Ein guter Christ sollte in der Bibel lesen, so dachte ich. Dann geriet ich in eine Krise, in der Bibellesen nicht mehr ging. Denke ich heute anders?
Ich kann nicht in der Bibel lesen, was nun?
Früher hätte ich gesagt: „Bibellesen ist eine Frage des Willens. Geht nicht, gibt‘s nicht.“ Vor einigen Jahren geriet ich mit meinem Burn-out in eine Glaubenskrise und konnte nicht mehr Bibellesen. Was nun?
Dieser Artikel ist ein persönlicher Artikel. Vielleicht geht es dir anders als mir. Vielleicht ist Bibellesen für dich ebenfalls eine Herausforderung.
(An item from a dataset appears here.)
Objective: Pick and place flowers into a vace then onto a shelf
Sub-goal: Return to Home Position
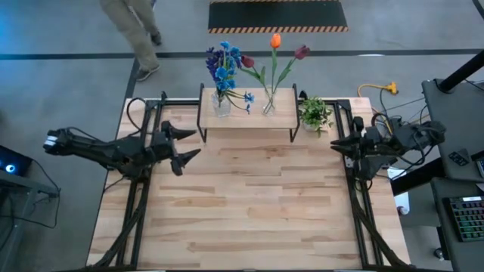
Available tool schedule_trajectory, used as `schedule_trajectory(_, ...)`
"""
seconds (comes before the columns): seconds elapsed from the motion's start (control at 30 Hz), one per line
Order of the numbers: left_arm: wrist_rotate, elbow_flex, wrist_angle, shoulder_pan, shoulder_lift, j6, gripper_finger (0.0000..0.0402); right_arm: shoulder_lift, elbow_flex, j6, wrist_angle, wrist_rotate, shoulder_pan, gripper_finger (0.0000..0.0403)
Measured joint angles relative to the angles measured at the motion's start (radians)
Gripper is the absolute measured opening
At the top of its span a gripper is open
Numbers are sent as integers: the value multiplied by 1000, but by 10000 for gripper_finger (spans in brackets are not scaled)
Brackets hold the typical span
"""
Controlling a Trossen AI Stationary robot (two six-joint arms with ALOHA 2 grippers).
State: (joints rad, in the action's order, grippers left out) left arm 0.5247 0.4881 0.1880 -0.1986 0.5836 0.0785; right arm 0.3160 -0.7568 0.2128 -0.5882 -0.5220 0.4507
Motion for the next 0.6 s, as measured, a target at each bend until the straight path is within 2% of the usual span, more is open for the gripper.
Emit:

In diesem Blogbeitrag erzähle ich, was mir geholfen hat. Im zweiten Teil geht es darum, wie ich praktisch aus diesem Dilemma herausgefunden habe und wie ich damit umgehe, wenn ich heute feststelle, dass ich einen Bogen um die Bibel mache.
Der Hintergrund meiner Frage
In der Zeit meiner Krise sagte mein fromm trainierter Verstand zwar: „Lies! Schlag doch die Bibel einfach auf! Sie ist Gottes Wort für dich“, doch ich kam einfach nicht mehr an dieses Buch heran. Ich spürte sogar körperlich einen Widerstand in mir.
Ich hatte verinnerlicht: Ein guter Christ liest in der Bibel. In der Bibel ist die Wahrheit zu finden (Joh 17,17). Die Bibel ist Kraft und Trost (Ps 19,8). Sie ist Richtschnur für alles (Ps 119,105). Gott selbst redet durch die Bibel zu mir (2 Tim 3,16) – Doch diese Argumente und Texte verstärkten mein Dilemma nur. Zumal ich Bibellesen früher durchaus so erlebt hatte!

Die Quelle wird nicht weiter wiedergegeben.